Multi-schermo dipendenti
La Generazione Y, conosciuta anche come Millenials, è cresciuta nel pieno della rivoluzione tecnologica. Rispetto alle altre tribù, questa è la più propensa ad acquistare prodotti che ha scoperto guardando video online. Circa due terzi (60%) utilizza un altro dispositivo mentre guarda contenuti video, e uno ogni venti ne utilizza tre. Sono il gruppo più affezionato ai programmi TV in diretta, ma anche i più disposti (31%) a pagare per canali premium.

Tele-dipendenti
A questo gruppo appartiene la Generazione X tendenzialmente molto istruita e legata all’ambiente familiare. Rispetto agli altri gruppi, la televisione è stata molto importante nella loro formazione (55%). Questo gruppo guarda meno di sette ore di contenuti video on-demand per settimana e la maggioranza (72%) preferisce il proprio PC o il computer portatile. Più della metà di loro non si perde i programmi di intrattenimento, gli eventi sportivi in diretta o quelli di interesse pubblico come le elezioni politiche o le finali dei programmi di varietà.

Spettatori devoti
La generazione dei Baby boomer rientra nella tribù degli ‘spettatori devoti’. Questo gruppo è il più interessato ai notiziari e continuerà a seguire i programmi da casa. Tre quarti (75%) di loro sono fedeli spettatori di programmi TV, ma sono anche la ‘tribù’ che passa meno ore davanti ai video online, appena cinque ore a settimana. Sorprendentemente, un quinto di loro utilizza più di un dispositivo alla volta mentre guarda video in rete.

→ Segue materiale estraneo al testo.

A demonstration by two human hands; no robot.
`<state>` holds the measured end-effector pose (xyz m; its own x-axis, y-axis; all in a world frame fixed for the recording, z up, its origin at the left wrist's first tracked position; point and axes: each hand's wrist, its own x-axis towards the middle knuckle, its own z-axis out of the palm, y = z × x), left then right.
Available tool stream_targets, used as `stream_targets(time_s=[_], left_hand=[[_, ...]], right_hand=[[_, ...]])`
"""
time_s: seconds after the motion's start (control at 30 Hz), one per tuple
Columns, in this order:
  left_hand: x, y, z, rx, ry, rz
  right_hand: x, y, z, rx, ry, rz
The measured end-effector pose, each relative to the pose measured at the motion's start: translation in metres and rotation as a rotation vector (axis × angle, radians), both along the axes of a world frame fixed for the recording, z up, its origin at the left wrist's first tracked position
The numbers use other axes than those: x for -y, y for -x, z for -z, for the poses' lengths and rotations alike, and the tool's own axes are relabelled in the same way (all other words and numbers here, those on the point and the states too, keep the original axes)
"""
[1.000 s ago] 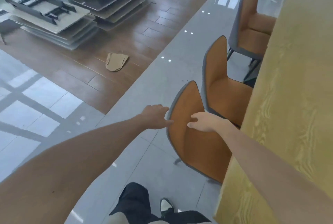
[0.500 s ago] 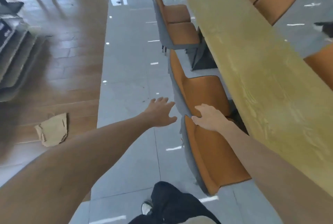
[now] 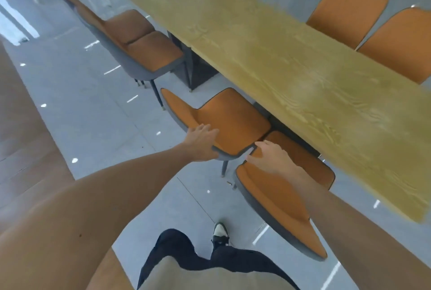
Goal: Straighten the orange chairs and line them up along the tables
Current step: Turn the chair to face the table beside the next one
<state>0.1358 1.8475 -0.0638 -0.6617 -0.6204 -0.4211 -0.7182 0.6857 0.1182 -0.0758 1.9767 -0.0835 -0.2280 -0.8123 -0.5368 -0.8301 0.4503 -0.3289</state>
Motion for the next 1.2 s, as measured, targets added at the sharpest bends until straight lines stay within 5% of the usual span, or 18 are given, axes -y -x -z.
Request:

 “Oltre l’evolvere delle aspettative e delle abitudini emerse nei comportamenti degli spettatori, il pubblico si aspetta contenuti interessanti, di alta qualità e vari che possano intrattenerli o informarli, su ogni piattaforma e schermo” ha commentato Anil Jain, Senior Vice President & General Manager, Media di Brightcove. “Nei piani delle aziende emittenti, si dovrà fare molta attenzione ad unire la qualità dei contenuti con la migliore distribuzione, reperibilità e pertinenza delle inserzioni pubblicitarie in relazione ai contenuti e allo spettatore. Più il contenuto è personalizzato, maggiori possibilità ci sono che il pubblico accetti l’inserzione – in questo modo gli editori possono raggiungere gli obiettivi di business”.